半透明のプラスチックに大きな放熱部を備えるLEDライトに対しては「あまりおしゃれではない」という声もあり、昔ながらの白熱電球が持つガラスやフィラメントの美しさにこだわるファンは今でも多い。実際、おしゃれなカフェや雑貨屋などでは、その理由からいまだに切り替えを躊躇しているところも少なくないようだ。
もっとおしゃれなLED電球を作れないか――そこで名古屋市のカーアクセサリーメーカー・ビートソニックが思いついたのが、昔ながらの白熱電球が持つ美しさを生かしたLED電球「Siphon」の開発だ。同社は今年10月15日にクラウドファンディングサービス「Makuake」でSiphonの開発資金調達プロジェクトを立ち上げると、開始から6日で目標額の150万円を突破。それから約2週間で500万円を突破し、今も支援額は伸び続けている。

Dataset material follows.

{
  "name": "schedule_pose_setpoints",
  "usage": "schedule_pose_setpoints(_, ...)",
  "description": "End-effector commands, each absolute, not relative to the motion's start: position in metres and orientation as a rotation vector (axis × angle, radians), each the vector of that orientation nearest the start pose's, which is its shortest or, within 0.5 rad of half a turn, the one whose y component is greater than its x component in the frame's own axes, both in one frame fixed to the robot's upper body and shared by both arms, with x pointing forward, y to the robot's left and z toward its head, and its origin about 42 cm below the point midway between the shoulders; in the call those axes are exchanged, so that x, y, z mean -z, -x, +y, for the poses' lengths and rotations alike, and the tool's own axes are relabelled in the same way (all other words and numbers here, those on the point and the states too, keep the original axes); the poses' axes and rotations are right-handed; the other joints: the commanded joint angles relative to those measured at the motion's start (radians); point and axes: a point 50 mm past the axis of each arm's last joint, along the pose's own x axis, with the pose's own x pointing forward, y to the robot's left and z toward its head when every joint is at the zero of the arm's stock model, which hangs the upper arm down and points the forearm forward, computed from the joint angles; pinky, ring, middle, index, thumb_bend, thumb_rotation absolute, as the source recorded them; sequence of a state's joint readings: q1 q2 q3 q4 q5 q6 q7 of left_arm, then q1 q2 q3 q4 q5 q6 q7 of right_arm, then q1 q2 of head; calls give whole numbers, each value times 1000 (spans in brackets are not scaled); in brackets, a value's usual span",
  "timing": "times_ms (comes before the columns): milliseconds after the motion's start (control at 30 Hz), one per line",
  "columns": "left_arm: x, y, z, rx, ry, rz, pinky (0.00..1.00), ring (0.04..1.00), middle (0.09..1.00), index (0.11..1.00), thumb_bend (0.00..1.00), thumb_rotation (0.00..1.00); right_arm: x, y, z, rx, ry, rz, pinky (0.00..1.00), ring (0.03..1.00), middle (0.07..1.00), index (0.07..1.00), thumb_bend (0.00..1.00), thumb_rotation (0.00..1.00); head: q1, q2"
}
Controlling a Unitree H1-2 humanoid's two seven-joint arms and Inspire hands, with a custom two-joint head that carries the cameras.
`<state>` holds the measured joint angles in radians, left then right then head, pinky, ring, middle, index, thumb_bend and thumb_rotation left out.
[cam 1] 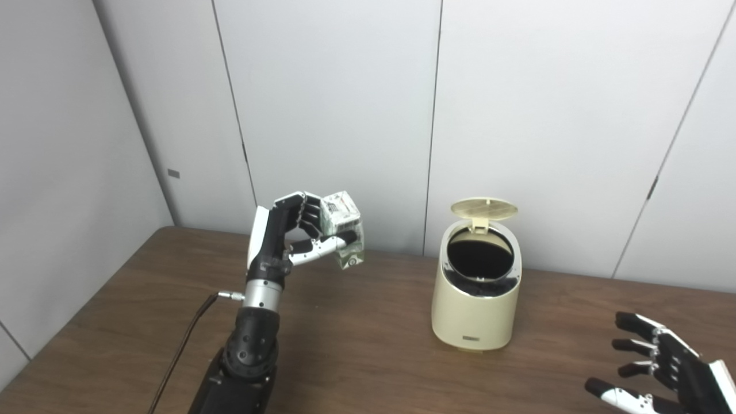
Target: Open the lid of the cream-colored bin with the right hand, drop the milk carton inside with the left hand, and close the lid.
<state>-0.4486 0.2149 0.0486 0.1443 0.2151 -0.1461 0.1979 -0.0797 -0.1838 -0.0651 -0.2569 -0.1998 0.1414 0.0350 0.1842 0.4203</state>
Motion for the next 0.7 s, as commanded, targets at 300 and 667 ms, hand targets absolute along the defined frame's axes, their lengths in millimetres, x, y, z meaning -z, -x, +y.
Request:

ビートソニックはなぜクラウドファンディングで資金調達を行うことを決めたのか。また、資金調達プロジェクトが成立した今、社会にどのような価値を提供しようとしているのか――その背景や狙いを聞いてみた。
Siphonは、昔ながらの電球でも使われるガラス球を用い、白熱電球の美しさのポイントとも言える「フィラメント」(細い糸状の発行部分)をLEDで再現したLED電球だ。
開発プロジェクトを立ち上げた戸谷大地さんは、20代前半にITベンチャーで新規事業立ち上げに携わった後、現在はビートソニックで照明事業の新規立ち上げに関わっている。戸谷さんはこれまでも同社でいくつかの商品化を実現してきたが、大きなヒットには至っていなかったという。そんな中で同社が注目したのが、LEDライト事業への新規参入だったというわけだ。
だが、そもそも車用品メーカーである同社がなぜLEDライト市場への新規参入を決めたのか。戸谷さんは、LEDライト市場にはすでに多くの大手メーカーが参入しているものの、LEDライトに“デザイン性”を求める消費者ニーズは表面化しておらず、大手が取りかかることはない市場だったと振り返る。
そこでSiphonは「“おしゃれなLED電球”を実現するために細部までとことんこだわった」(戸谷さん)。昔ながらの電球の美しさを表現するために、透明なガラスの質にこだわり、LEDに工夫をこらしてフィラメントの形状を再現し、さらにはLEDライト特有の放熱部をなくしている。試作品では3種類の電球を用意しており、写真の左から「ボール」、中央が「エジソン」、右が「シャンデリア」となっている。
3つのデザインはいずれも魅力的だが、中でも「エジソン」は発明家のエジソンが生み出した白熱電球のデザインをイメージして開発したという。そのガラス部分は「エジソンが発明した当時のものにできるだけ近づけたい」という思いから、内側に“フィラメントの焼きつき”のようなゴールドの装飾を施している。